[Data records]
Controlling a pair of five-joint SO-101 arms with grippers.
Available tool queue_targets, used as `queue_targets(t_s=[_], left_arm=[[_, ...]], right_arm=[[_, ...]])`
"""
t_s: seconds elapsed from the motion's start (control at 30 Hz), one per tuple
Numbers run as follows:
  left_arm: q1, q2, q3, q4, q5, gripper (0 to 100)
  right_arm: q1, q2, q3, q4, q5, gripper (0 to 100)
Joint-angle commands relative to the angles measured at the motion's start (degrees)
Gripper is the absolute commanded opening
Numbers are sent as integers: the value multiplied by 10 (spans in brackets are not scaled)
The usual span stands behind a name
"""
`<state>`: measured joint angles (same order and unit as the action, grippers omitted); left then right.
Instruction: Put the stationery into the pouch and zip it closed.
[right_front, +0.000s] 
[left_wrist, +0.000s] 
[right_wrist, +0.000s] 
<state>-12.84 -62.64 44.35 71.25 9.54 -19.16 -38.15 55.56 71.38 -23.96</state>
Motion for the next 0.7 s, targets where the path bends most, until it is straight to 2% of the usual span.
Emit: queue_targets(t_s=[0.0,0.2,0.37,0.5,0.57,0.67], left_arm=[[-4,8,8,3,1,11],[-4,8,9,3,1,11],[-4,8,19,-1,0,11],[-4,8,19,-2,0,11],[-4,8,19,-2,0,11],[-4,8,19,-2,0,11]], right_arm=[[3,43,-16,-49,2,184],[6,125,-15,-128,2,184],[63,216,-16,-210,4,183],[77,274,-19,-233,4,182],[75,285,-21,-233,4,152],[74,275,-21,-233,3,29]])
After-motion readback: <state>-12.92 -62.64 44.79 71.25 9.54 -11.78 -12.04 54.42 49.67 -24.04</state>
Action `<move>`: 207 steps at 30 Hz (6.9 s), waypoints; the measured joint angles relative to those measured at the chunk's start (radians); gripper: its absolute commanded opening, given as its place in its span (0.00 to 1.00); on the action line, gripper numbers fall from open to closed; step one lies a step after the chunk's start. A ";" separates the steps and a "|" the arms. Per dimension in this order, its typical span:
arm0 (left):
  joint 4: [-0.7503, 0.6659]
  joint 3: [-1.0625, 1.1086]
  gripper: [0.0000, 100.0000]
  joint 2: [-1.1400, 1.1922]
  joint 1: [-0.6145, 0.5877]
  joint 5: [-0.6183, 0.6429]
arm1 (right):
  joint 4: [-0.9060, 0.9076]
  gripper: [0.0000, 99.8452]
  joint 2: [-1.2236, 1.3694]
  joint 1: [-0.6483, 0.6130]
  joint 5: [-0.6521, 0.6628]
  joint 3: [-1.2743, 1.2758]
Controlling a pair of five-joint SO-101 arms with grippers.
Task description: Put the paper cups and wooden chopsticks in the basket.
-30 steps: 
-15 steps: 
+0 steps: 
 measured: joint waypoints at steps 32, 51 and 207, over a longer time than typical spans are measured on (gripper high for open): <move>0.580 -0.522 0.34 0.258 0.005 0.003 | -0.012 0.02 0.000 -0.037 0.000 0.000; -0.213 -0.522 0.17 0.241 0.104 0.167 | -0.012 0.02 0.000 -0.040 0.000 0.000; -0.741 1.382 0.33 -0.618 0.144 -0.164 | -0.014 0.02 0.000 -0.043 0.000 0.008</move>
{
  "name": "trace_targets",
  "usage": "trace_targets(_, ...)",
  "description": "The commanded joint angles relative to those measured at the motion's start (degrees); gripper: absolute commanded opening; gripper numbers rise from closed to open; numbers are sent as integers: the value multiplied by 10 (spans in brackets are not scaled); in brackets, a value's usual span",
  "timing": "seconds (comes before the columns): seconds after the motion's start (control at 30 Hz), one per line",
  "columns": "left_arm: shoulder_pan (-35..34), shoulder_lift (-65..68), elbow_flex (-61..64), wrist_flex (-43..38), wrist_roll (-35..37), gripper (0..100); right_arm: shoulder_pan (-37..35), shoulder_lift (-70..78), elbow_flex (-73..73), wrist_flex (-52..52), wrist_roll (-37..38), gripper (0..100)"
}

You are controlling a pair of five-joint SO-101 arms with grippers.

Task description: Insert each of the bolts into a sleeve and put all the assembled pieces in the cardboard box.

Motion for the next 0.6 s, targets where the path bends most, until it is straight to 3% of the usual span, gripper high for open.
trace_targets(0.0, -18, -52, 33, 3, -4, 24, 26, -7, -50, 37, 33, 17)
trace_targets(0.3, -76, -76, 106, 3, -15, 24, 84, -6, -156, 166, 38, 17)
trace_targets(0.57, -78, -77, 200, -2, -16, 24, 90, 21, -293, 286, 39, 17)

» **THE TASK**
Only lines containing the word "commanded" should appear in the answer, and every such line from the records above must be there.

» **SOLUTION TO THE PROBLEM**
Gripper is the absolute commanded opening
Action `<move>`: 207 steps at 30 Hz (6.9 s), waypoints; the measured joint angles relative to those measured at the chunk's start (radians); gripper: its absolute commanded opening, given as its place in its span (0.00 to 1.00); on the action line, gripper numbers fall from open to closed; step one lies a step after the chunk's start. A ";" separates the steps and a "|" the arms. Per dimension in this order, its typical span:
  "description": "The commanded joint angles relative to those measured at the motion's start (degrees); gripper: absolute commanded opening; gripper numbers rise from closed to open; numbers are sent as integers: the value multiplied by 10 (spans in brackets are not scaled); in brackets, a value's usual span",

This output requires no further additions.